Records from a data collection:
Content starts
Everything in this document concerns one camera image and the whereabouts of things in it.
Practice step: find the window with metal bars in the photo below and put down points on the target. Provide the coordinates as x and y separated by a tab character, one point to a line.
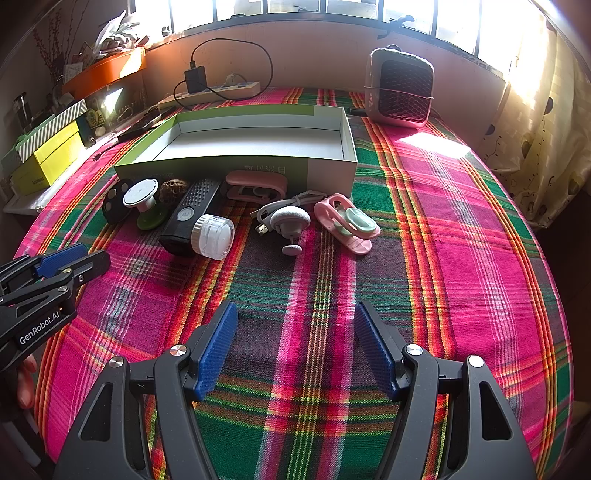
323	7

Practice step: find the white clear plastic cap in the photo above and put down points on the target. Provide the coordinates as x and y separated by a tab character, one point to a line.
214	235

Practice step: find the black handheld device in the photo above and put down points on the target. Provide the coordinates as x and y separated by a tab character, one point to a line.
178	235

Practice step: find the grey white knob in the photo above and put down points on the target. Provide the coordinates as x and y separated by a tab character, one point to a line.
291	220

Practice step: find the small pink heater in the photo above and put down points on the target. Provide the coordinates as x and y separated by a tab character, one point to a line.
401	87

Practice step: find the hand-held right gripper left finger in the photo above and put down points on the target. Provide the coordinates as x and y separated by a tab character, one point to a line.
217	350

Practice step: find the pink clip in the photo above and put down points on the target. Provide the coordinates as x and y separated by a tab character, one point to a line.
244	177

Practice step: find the pale patterned curtain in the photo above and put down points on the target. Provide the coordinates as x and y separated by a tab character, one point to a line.
531	138

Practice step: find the plaid blanket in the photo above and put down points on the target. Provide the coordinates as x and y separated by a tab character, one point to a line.
323	277

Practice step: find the green printed card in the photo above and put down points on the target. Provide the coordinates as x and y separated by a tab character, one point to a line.
96	119

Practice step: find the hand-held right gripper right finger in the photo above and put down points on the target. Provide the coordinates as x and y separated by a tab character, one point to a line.
376	355

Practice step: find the white plug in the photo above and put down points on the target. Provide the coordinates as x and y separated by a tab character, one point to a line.
234	79

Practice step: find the black window latch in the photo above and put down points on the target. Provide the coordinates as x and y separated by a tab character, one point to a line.
397	25

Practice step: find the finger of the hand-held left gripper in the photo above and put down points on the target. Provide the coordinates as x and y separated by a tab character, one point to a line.
60	259
87	265

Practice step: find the yellow box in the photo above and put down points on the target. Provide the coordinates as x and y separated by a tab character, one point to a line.
51	152

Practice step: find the orange shelf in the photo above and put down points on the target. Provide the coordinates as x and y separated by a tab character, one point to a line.
106	69

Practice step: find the dried twig branches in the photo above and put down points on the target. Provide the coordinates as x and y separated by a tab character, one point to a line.
55	46

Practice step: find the person's left hand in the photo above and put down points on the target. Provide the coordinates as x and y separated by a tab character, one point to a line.
27	383

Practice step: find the glass shelf cabinet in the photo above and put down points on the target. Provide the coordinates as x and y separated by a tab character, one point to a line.
115	99

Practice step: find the pale wrapped bundle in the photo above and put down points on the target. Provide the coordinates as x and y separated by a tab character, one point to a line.
117	32

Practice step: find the black charger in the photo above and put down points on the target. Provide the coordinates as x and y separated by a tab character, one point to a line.
196	79

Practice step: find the black disc with white dots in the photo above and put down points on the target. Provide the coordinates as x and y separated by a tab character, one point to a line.
111	207

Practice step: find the brown walnut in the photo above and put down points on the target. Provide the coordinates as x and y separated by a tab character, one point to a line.
173	190

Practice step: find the pink holder with green disc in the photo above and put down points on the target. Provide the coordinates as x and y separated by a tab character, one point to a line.
332	207

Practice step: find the black phone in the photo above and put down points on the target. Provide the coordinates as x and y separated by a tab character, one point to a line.
143	121

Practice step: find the beige power strip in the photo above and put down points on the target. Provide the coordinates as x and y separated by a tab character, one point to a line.
231	90

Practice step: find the green white striped box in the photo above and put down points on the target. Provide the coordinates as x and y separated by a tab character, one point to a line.
55	122

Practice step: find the white spool with green base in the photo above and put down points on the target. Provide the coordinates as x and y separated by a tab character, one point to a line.
141	191

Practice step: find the green white cardboard box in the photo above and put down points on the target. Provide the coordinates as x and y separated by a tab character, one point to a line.
258	143
Content ends
▸ Work instructions: Could you repeat all of the entries exactly, without the pictures?

▸ Answer section:
Everything in this document concerns one camera image and the whereabouts of things in it.
Practice step: find the window with metal bars in the photo below and put down points on the target. Provide the coordinates as x and y separated by a tab character, one point to a line.
323	7

Practice step: find the white clear plastic cap in the photo above and put down points on the target. Provide the coordinates as x and y separated by a tab character, one point to a line.
214	235

Practice step: find the black handheld device in the photo above and put down points on the target. Provide the coordinates as x and y separated by a tab character, one point to a line.
178	235

Practice step: find the grey white knob in the photo above and put down points on the target. Provide the coordinates as x and y separated by a tab character, one point to a line.
291	220

Practice step: find the small pink heater in the photo above and put down points on the target. Provide the coordinates as x and y separated by a tab character, one point to a line.
401	87

Practice step: find the hand-held right gripper left finger in the photo above and put down points on the target. Provide the coordinates as x and y separated by a tab character, one point to a line.
217	350

Practice step: find the pink clip in the photo above and put down points on the target. Provide the coordinates as x and y separated by a tab character, one point to a line.
244	177

Practice step: find the pale patterned curtain in the photo above and put down points on the target. Provide the coordinates as x and y separated by a tab character, one point to a line.
531	138

Practice step: find the plaid blanket in the photo above and put down points on the target. Provide the coordinates as x and y separated by a tab character, one point to a line.
323	277

Practice step: find the green printed card in the photo above and put down points on the target. Provide the coordinates as x and y separated by a tab character, one point to a line.
96	119

Practice step: find the hand-held right gripper right finger in the photo above and put down points on the target. Provide the coordinates as x and y separated by a tab character, one point to a line.
376	355

Practice step: find the white plug in the photo above and put down points on the target. Provide the coordinates as x and y separated by a tab character, one point to a line.
234	79

Practice step: find the black window latch in the photo above and put down points on the target. Provide the coordinates as x and y separated by a tab character, one point to a line.
397	25

Practice step: find the finger of the hand-held left gripper in the photo above and put down points on the target. Provide the coordinates as x and y separated by a tab character, one point to a line.
60	259
87	265

Practice step: find the yellow box in the photo above and put down points on the target. Provide the coordinates as x and y separated by a tab character, one point to a line.
51	152

Practice step: find the orange shelf in the photo above and put down points on the target. Provide the coordinates as x and y separated by a tab character, one point to a line.
106	69

Practice step: find the dried twig branches in the photo above and put down points on the target. Provide the coordinates as x and y separated by a tab character, one point to a line.
55	46

Practice step: find the person's left hand in the photo above and put down points on the target. Provide the coordinates as x and y separated by a tab character, one point to a line.
27	383

Practice step: find the glass shelf cabinet in the photo above and put down points on the target. Provide the coordinates as x and y separated by a tab character, one point to a line.
115	99

Practice step: find the pale wrapped bundle in the photo above and put down points on the target. Provide the coordinates as x and y separated by a tab character, one point to a line.
117	32

Practice step: find the black charger in the photo above and put down points on the target. Provide the coordinates as x and y separated by a tab character, one point to a line.
196	79

Practice step: find the black disc with white dots in the photo above and put down points on the target. Provide the coordinates as x and y separated by a tab character, one point to a line.
111	207

Practice step: find the brown walnut in the photo above and put down points on the target. Provide the coordinates as x and y separated by a tab character, one point to a line.
173	190

Practice step: find the pink holder with green disc in the photo above and put down points on the target. Provide the coordinates as x and y separated by a tab character, one point to a line.
332	207

Practice step: find the black phone in the photo above and put down points on the target. Provide the coordinates as x and y separated by a tab character, one point to a line.
143	121

Practice step: find the beige power strip in the photo above and put down points on the target. Provide the coordinates as x and y separated by a tab character, one point to a line.
231	90

Practice step: find the green white striped box in the photo above and put down points on the target. Provide the coordinates as x and y separated by a tab character, one point to a line.
55	122

Practice step: find the white spool with green base in the photo above and put down points on the target. Provide the coordinates as x and y separated by a tab character, one point to a line.
141	191

Practice step: find the green white cardboard box in the photo above and put down points on the target. Provide the coordinates as x and y separated by a tab character, one point to a line.
258	143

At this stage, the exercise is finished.